What you need to do: Nothing below is to be printed except the lines between the line holding "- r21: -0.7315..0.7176" and the line holding "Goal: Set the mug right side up", inclusive, each exactly as it appears.

Data provided:
○ ○ ○ ○ ○
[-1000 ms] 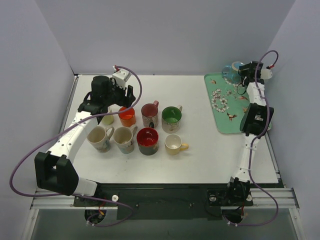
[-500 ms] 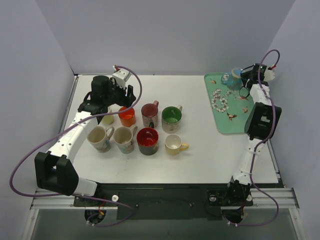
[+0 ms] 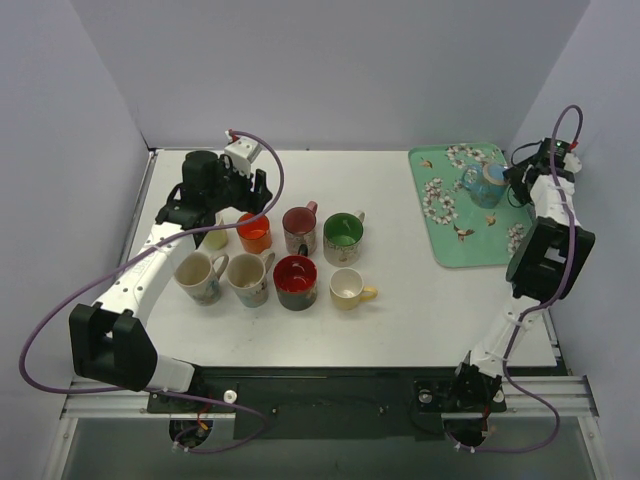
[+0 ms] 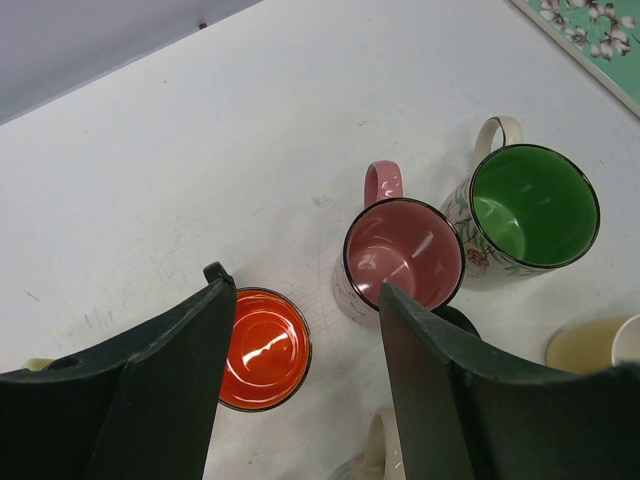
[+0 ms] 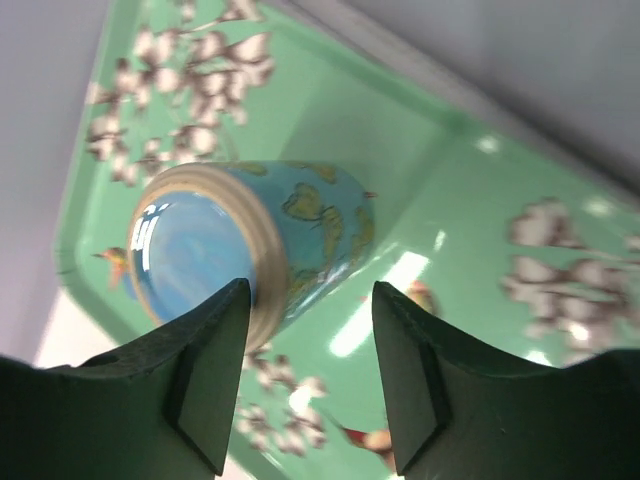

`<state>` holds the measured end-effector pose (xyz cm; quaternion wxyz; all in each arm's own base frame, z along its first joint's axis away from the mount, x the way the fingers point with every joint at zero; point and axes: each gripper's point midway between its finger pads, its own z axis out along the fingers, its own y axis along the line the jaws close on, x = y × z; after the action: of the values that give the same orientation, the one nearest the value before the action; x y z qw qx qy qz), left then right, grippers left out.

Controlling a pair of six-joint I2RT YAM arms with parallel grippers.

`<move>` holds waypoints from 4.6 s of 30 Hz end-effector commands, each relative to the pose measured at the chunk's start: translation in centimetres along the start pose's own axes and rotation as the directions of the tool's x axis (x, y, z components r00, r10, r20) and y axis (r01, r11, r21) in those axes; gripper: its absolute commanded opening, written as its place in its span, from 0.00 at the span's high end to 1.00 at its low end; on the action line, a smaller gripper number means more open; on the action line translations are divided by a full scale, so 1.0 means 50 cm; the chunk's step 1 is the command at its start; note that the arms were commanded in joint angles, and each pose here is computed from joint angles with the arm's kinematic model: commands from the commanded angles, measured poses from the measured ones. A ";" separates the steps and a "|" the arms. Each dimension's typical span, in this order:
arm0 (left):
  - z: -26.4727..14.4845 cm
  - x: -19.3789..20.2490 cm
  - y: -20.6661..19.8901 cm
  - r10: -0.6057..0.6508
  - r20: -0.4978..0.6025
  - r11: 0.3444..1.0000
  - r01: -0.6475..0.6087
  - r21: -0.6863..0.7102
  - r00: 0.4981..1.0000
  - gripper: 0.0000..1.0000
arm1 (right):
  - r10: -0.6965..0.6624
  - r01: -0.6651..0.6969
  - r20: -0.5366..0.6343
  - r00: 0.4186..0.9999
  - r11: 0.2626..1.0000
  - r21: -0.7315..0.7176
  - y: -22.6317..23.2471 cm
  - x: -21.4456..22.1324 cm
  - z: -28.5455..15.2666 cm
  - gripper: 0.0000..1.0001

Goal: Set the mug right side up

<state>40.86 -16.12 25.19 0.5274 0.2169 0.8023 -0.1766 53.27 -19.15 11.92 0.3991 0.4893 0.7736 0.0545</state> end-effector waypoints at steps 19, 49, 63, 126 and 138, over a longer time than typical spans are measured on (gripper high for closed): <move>-0.023 -0.028 -0.002 0.077 0.054 0.997 -0.078 0.013 0.996 0.31 | -0.990 0.989 0.040 0.132 0.129 -0.076 0.216 0.094 -0.073 0.11; -0.009 0.005 0.009 0.077 -0.066 0.997 -0.078 -0.018 0.995 0.34 | -0.915 0.930 -0.168 -0.367 -0.361 -0.065 0.058 0.084 0.061 0.39; -0.005 0.009 0.012 0.101 -0.061 0.995 -0.102 -0.015 0.993 0.34 | -0.817 0.881 -0.330 -0.473 -0.432 -0.193 -0.027 0.128 -0.062 0.71; -0.024 -0.134 -0.188 -0.135 0.108 0.852 0.060 0.519 0.985 0.23 | -0.892 0.997 0.446 0.077 0.058 -0.054 0.237 0.122 -0.460 1.00; -0.074 -0.231 -0.305 -0.365 0.124 0.596 0.129 0.793 0.923 0.10 | -0.550 0.967 0.821 0.152 -0.088 -0.238 0.458 0.258 -0.804 1.00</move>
<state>36.13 -27.58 34.43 0.4511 0.2508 0.6531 -0.5542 41.50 11.25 31.95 0.5502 -0.3300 0.7650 -0.0557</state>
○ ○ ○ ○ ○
Response to this exercise:
  - r21: -0.7315..0.7176
  - y: -22.6317..23.2471 cm
  - x: -21.4456..22.1324 cm
  - z: -28.5455..15.2666 cm
  - gripper: 0.0000..1.0001

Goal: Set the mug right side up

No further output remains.